## REQUIRED ACTION
Find all the lines in the material below with the word "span", and copy them.

** Opening DATA EXTRACT block **

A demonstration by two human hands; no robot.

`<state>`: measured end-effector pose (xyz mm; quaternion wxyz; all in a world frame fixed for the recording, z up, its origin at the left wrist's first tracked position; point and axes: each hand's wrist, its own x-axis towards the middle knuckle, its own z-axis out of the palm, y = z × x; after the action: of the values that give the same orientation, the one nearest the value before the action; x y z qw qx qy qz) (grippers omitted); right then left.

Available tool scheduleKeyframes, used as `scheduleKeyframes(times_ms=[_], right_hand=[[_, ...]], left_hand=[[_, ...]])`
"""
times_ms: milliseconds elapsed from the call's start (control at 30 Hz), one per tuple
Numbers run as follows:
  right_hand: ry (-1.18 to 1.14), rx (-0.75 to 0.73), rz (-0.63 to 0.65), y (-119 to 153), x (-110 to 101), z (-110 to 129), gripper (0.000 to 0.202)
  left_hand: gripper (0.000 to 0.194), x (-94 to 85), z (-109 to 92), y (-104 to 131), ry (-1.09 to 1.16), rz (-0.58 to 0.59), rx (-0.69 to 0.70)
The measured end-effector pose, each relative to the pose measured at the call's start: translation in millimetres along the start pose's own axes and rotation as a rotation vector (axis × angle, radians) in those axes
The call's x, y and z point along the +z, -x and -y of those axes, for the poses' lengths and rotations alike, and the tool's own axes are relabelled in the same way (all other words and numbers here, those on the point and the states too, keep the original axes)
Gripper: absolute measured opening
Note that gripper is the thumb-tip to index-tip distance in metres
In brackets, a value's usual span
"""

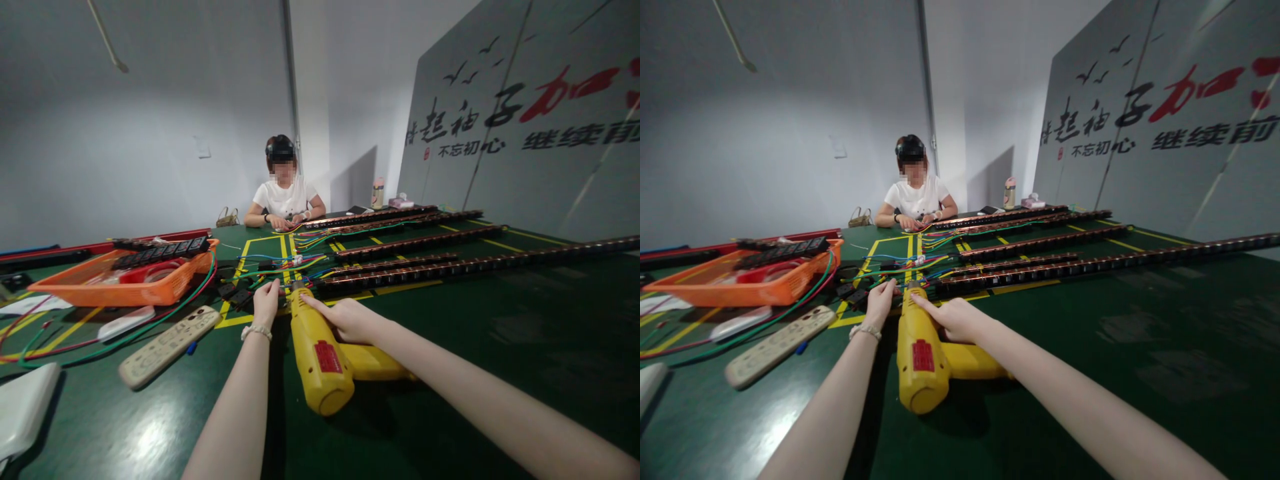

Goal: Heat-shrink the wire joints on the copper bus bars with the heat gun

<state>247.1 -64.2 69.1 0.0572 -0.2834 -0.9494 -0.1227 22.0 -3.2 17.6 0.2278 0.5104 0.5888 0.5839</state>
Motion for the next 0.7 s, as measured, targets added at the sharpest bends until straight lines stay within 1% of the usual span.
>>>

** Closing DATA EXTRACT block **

## ANSWER SECTION
In brackets, a value's usual span
Motion for the next 0.7 s, as measured, targets added at the sharpest bends until straight lines stay within 1% of the usual span.

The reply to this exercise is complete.